Exhibition; Hélio Oiticica: The Body of Colour
How diminished our lives would be if suddenly we could only see in black and white. ‘Colour is the first revelation of the world,’ exclaimed Hélio Oiticica (1937–80), a Brazilian artist with a mission to liberate colour and help it to embody itself in other guises. He thought of colour as a dimension, like space or time. How far would he have travelled if his tragic early death had not stopped short his career? He had already gone beyond helping colour to escape from the imprisoning rectangle of the picture frame and move into three-dimensions; he had even given it human locomotion and brought it into the arena of performance. Where would he have taken it next? A film at the end of this intriguing exhibition charts the path of increasing frenzy in Oiticica’s work. Perhaps he had literally gone as far as he could.
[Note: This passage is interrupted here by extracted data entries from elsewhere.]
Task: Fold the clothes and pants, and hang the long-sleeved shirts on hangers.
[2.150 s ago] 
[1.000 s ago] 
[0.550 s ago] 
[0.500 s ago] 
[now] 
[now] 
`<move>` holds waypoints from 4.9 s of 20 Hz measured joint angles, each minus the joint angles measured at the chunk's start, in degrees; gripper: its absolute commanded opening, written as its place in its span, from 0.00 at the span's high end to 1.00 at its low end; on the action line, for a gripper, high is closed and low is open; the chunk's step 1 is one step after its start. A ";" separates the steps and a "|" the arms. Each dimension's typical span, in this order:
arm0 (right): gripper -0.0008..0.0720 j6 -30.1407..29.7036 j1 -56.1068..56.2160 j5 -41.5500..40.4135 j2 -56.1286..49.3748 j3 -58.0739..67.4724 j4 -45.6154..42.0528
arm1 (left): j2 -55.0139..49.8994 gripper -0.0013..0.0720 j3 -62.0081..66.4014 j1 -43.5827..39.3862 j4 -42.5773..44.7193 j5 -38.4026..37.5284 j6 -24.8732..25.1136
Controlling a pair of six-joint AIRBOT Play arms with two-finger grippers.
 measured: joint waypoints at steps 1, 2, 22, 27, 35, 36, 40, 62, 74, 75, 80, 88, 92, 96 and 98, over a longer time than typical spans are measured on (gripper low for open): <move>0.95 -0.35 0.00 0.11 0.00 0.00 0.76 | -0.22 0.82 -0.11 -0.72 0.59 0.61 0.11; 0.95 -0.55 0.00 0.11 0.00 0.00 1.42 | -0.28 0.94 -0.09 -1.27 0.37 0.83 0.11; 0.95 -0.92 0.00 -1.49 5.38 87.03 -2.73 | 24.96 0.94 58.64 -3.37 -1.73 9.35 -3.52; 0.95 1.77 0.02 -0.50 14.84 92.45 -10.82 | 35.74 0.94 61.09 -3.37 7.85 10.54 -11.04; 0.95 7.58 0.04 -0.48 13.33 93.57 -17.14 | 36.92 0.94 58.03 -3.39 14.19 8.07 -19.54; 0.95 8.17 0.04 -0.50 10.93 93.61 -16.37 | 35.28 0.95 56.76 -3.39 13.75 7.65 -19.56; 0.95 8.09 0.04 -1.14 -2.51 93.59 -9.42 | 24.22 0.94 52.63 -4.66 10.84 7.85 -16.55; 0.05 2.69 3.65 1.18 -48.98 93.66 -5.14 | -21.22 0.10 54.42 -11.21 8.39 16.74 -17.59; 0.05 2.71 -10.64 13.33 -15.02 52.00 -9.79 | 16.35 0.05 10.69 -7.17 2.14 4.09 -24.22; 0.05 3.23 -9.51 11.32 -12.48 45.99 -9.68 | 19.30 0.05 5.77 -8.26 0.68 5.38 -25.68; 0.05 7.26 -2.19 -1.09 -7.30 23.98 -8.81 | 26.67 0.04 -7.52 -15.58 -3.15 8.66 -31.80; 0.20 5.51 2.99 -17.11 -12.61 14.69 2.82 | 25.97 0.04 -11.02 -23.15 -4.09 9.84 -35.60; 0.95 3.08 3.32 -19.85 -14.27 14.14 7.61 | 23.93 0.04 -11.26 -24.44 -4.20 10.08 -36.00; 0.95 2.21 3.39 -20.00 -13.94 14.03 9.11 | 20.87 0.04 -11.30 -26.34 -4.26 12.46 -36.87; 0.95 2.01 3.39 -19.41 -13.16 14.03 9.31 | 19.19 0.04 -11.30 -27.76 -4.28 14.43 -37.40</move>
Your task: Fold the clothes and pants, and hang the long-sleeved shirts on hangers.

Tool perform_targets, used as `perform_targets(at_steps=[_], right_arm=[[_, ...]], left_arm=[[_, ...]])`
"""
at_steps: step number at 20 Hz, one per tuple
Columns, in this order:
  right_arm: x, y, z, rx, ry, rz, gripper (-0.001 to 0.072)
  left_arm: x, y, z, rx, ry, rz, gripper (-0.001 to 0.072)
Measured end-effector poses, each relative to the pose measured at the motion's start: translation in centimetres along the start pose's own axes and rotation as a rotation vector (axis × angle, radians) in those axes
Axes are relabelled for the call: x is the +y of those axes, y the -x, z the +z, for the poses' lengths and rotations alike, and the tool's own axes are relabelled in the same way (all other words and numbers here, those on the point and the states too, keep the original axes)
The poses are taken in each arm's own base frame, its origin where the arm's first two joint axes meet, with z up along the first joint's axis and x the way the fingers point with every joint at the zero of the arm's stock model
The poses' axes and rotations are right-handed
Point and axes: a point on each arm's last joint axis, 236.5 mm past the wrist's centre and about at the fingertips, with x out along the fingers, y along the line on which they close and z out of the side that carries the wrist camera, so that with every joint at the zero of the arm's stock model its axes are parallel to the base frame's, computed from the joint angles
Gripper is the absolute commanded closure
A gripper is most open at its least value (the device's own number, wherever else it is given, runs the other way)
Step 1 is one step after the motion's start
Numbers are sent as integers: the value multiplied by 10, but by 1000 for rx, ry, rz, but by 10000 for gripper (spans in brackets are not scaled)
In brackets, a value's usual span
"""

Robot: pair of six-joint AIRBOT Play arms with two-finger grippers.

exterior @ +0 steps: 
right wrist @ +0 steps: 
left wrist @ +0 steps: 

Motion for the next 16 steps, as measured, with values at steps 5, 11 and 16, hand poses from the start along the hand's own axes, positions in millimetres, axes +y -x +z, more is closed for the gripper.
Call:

Oiticica is not well known in Britain — though the Whitechapel did mount an important exhibition of his work in 1969 — but, on the evidence of this exhibition, he certainly deserves to be. The show starts with small abstract paintings, slightly reminiscent of Klee, which also made me think of the neon-bright grids of the contemporary American artist Peter Halley (born 1953). These are mostly painted in gouache on cardboard, materials which Oiticica continued to explore (shown here in Room 2), with greater invention and succinctness. This is a glorious room of near-geometric designs: open-angled box-shapes in red or blue, or black-and-white bars and quadrilaterals. Oiticica plays with geometry with an instinctive grace and a sure eye for placing, manipulating his forms in the spirit of Ellsworth Kelly rather than with any trace of academicism. These gouaches have the crispness and cut-out quality of collages, and a wit and inventiveness of shape that is immensely satisfying. It is this shape knowledge that Oiticica will soon take into three-dimensions.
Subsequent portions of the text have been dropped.